▶ _Information supplied_:

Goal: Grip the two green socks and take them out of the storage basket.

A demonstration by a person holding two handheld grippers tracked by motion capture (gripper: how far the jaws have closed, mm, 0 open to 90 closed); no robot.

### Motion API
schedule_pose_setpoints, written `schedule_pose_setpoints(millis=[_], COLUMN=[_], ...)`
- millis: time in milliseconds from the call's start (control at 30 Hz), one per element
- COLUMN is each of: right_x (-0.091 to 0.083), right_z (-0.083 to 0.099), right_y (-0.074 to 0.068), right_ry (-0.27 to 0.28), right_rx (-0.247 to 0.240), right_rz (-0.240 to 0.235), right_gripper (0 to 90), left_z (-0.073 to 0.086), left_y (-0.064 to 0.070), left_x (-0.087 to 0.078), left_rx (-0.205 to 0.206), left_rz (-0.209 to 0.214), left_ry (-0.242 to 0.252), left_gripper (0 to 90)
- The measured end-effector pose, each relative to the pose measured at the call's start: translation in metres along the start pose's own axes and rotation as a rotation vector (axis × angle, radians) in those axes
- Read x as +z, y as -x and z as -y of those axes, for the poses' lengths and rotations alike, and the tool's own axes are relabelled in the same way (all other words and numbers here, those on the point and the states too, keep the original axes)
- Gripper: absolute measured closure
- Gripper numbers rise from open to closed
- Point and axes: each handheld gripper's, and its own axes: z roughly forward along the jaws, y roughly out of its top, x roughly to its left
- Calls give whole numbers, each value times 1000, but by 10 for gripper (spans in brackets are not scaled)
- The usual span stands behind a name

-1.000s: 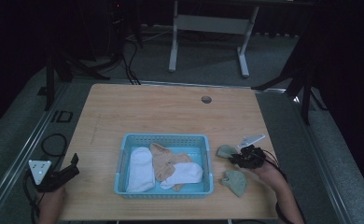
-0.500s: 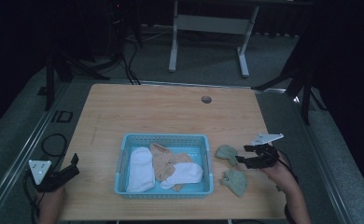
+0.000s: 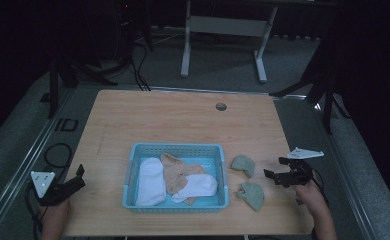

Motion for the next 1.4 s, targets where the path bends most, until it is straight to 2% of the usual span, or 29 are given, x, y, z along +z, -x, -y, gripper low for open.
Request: schedule_pose_setpoints(millis=[233,400,600,733,1067,1233,1400], right_x=[-5,-7,-11,-12,-17,-20,-23], right_z=[22,37,53,64,79,83,86], right_y=[10,16,22,24,20,16,11], right_ry=[95,115,149,151,205,250,309], right_rx=[85,124,200,229,263,267,244], right_rz=[64,121,207,240,306,360,380], right_gripper=[123,123,124,125,127,133,134], left_z=[0,0,0,0,0,0,0], left_y=[0,0,0,0,0,1,1], left_x=[0,0,0,0,0,0,0], left_rx=[0,0,1,1,6,7,9], left_rz=[1,1,1,1,-1,-2,-1], left_ry=[-1,-1,-1,-1,0,1,0], left_gripper=[7,7,7,7,7,7,7])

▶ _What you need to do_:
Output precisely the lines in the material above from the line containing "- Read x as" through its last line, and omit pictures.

▶ _Worked solution_:
- Read x as +z, y as -x and z as -y of those axes, for the poses' lengths and rotations alike, and the tool's own axes are relabelled in the same way (all other words and numbers here, those on the point and the states too, keep the original axes)
- Gripper: absolute measured closure
- Gripper numbers rise from open to closed
- Point and axes: each handheld gripper's, and its own axes: z roughly forward along the jaws, y roughly out of its top, x roughly to its left
- Calls give whole numbers, each value times 1000, but by 10 for gripper (spans in brackets are not scaled)
- The usual span stands behind a name

-1.000s: 
-0.500s: 
+0.000s: 

Motion for the next 1.4 s, targets where the path bends most, until it is straight to 2% of the usual span, or 29 are given, x, y, z along +z, -x, -y, gripper low for open.
Request: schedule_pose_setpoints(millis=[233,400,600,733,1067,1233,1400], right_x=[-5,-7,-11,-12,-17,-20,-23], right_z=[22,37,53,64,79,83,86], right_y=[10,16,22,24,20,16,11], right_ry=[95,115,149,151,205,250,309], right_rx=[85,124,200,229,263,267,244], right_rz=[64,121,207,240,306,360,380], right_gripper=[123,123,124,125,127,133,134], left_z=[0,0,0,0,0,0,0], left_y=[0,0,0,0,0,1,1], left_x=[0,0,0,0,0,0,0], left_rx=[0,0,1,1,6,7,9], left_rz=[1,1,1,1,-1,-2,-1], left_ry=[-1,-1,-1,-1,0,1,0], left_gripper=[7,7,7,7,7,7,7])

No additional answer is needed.